___ DATA RECORDS ___
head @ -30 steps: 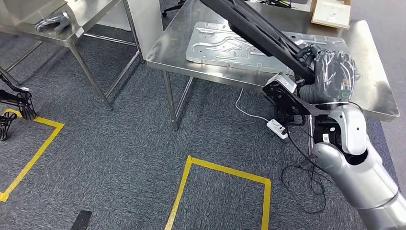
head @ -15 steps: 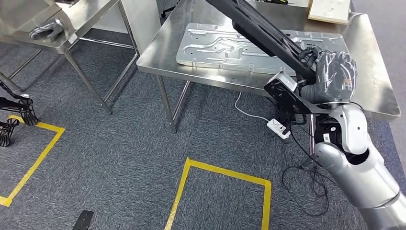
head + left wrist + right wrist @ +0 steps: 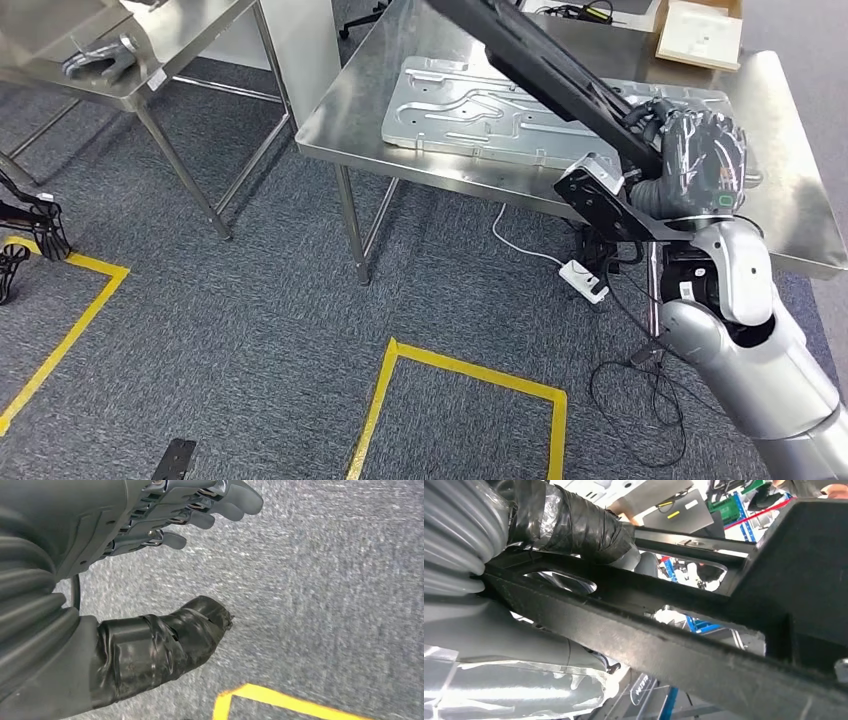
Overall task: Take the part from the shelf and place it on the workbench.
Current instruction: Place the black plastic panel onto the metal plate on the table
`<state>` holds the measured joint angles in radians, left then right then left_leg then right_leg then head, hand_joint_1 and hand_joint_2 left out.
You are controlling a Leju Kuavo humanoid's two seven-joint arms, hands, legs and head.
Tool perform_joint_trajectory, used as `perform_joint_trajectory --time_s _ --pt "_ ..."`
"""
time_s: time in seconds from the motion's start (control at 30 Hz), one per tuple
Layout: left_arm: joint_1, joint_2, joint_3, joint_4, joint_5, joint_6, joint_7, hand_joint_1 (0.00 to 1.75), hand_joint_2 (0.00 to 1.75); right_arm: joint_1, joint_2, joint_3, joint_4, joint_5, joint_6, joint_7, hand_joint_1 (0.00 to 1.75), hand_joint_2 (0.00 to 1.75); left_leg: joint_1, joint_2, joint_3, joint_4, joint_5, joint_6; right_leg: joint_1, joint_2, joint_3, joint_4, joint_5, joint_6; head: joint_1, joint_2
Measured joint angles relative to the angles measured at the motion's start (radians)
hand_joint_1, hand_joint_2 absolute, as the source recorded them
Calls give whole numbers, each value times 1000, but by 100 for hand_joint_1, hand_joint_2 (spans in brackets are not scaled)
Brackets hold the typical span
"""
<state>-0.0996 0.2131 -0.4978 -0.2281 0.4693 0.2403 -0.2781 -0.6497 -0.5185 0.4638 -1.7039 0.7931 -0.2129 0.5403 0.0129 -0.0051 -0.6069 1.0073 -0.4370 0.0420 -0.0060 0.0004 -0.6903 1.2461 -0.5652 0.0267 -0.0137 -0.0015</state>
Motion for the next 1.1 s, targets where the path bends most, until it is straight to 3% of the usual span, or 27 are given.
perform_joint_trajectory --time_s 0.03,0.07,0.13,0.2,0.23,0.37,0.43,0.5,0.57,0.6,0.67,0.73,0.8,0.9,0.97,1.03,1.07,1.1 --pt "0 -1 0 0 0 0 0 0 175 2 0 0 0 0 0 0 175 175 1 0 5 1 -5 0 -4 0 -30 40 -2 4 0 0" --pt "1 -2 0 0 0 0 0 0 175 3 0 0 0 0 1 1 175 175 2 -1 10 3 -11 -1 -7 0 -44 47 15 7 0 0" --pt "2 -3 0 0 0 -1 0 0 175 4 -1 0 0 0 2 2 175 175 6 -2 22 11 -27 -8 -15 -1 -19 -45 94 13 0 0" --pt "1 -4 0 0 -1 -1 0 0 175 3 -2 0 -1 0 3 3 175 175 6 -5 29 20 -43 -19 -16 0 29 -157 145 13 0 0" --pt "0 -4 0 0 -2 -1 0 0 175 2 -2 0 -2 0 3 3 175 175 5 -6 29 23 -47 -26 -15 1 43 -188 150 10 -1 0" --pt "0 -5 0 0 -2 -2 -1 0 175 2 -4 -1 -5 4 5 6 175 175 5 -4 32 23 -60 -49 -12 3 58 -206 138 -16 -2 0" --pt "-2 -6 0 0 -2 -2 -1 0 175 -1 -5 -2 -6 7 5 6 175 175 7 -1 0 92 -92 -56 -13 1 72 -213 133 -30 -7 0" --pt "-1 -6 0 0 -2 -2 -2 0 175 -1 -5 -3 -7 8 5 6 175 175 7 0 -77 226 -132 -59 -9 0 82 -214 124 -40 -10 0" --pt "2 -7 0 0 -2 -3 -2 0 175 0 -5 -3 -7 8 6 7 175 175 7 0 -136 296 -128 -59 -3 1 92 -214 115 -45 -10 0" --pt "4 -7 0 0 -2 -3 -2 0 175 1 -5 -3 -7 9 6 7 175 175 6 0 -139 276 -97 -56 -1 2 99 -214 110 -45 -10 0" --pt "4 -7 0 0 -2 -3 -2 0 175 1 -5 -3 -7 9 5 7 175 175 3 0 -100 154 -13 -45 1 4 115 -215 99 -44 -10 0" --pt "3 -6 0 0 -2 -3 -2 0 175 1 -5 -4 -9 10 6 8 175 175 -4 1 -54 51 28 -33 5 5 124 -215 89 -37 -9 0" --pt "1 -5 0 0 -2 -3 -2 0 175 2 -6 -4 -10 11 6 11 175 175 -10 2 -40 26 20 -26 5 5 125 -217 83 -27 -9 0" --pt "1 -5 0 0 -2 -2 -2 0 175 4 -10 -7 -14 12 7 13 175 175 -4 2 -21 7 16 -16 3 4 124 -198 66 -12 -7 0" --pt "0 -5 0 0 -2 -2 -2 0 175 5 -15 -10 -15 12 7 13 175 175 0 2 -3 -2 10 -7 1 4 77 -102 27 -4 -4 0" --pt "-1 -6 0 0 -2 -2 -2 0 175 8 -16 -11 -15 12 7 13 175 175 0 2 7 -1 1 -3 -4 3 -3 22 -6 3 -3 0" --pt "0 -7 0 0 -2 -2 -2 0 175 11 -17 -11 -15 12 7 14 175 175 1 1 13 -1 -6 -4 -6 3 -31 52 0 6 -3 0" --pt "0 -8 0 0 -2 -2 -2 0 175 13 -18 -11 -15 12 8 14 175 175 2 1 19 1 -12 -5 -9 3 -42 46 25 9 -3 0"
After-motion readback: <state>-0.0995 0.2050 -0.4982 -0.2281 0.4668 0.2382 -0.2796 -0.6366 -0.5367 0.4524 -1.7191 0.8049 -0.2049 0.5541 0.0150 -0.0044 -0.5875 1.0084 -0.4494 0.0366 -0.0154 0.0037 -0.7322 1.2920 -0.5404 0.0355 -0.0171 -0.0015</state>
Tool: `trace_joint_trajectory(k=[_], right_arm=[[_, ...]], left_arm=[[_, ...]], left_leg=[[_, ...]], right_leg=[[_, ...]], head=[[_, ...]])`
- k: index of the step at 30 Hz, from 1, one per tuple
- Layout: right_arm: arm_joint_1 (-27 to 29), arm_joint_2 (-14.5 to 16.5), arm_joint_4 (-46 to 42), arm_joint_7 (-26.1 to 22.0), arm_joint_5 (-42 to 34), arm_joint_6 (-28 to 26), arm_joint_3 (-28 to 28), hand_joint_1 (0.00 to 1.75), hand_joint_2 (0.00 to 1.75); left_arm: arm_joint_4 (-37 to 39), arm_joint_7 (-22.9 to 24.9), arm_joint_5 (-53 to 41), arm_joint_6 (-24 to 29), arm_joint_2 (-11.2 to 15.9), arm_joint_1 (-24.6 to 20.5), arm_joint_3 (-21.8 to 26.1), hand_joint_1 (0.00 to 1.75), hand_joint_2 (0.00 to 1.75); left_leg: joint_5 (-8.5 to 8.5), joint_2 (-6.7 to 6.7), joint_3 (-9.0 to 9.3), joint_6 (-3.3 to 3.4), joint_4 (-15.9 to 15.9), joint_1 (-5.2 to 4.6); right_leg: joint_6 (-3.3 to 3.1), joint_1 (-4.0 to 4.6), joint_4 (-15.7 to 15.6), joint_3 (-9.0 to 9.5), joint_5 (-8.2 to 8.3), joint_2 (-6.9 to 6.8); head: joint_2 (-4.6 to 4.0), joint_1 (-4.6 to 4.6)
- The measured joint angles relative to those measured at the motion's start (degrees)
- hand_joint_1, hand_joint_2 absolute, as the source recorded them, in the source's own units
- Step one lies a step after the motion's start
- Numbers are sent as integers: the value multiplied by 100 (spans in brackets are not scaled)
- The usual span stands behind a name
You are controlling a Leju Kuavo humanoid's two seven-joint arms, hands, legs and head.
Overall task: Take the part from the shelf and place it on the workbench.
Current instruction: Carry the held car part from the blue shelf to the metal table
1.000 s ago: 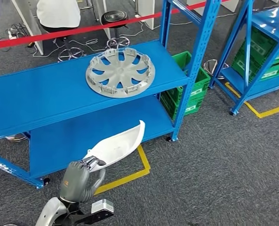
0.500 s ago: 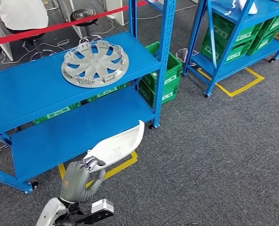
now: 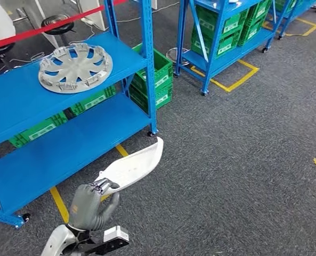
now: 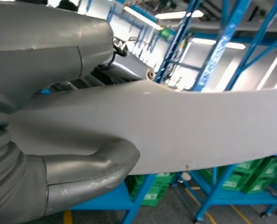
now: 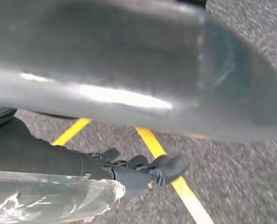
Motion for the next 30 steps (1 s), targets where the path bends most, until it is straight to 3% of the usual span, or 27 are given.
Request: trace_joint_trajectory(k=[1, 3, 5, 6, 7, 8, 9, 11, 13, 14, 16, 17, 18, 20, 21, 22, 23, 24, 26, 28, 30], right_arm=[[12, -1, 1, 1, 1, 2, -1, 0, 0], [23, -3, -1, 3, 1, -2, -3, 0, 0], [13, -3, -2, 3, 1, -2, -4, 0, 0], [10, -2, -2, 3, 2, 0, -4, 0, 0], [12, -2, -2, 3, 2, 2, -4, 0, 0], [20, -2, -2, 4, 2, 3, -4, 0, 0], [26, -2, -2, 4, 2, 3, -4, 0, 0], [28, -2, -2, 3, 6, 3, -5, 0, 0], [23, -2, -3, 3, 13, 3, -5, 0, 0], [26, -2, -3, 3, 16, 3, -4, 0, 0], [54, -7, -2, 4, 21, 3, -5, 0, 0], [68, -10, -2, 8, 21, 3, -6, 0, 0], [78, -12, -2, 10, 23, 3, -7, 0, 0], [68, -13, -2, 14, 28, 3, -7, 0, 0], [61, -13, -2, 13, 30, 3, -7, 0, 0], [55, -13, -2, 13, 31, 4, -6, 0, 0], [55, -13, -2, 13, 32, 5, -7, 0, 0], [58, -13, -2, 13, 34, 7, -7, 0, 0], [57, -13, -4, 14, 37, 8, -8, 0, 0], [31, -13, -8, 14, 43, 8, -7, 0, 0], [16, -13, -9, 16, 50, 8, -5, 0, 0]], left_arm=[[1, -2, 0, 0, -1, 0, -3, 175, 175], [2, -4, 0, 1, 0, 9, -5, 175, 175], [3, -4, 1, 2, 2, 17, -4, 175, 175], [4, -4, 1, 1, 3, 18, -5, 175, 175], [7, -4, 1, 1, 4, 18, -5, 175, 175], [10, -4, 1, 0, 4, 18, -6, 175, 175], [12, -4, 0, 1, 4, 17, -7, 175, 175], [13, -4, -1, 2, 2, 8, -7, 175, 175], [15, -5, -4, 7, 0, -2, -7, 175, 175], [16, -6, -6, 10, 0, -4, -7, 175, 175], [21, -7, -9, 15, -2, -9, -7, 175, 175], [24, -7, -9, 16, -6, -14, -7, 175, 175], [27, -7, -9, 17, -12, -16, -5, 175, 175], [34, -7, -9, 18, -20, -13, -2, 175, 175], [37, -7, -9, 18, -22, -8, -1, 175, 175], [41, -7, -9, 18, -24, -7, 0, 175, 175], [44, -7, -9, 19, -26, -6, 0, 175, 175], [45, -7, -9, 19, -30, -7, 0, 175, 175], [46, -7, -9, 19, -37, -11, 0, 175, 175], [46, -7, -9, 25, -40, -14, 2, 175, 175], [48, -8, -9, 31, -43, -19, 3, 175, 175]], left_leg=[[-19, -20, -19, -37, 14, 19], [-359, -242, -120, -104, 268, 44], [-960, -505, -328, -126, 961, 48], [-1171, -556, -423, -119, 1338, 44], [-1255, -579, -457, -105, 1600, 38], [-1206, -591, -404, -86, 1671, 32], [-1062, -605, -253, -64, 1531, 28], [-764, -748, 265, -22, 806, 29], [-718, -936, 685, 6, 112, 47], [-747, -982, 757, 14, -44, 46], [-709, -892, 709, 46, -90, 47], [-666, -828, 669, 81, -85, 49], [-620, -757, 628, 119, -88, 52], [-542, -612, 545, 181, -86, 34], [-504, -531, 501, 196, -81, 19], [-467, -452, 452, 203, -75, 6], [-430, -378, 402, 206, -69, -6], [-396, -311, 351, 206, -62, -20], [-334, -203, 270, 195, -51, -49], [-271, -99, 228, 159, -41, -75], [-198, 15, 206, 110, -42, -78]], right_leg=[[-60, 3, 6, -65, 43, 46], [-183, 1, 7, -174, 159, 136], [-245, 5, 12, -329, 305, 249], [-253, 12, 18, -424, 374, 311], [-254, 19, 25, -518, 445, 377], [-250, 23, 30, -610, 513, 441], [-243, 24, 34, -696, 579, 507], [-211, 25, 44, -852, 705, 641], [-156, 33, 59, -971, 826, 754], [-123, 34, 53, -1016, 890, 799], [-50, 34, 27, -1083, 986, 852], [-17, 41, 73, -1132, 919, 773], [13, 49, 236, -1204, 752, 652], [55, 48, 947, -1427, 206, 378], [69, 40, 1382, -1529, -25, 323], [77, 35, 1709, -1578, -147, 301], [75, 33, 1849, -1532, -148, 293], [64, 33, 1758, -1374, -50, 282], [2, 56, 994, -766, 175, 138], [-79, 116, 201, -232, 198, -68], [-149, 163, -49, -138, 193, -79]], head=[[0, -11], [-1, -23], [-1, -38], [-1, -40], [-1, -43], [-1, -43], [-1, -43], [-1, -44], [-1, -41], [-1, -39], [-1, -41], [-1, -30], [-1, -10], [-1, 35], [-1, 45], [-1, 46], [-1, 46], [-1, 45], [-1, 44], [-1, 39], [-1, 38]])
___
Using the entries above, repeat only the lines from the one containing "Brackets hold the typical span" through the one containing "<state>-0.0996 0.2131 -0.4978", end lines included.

=== YOUR RESPONSE ===
Brackets hold the typical span
"""
<state>-0.0996 0.2131 -0.4978 -0.2281 0.4693 0.2403 -0.2781 -0.6497 -0.5185 0.4638 -1.7039 0.7931 -0.2129 0.5403 0.0129 -0.0051 -0.6069 1.0073 -0.4370 0.0420 -0.0060 0.0004 -0.6903 1.2461 -0.5652 0.0267 -0.0137 -0.0015</state>

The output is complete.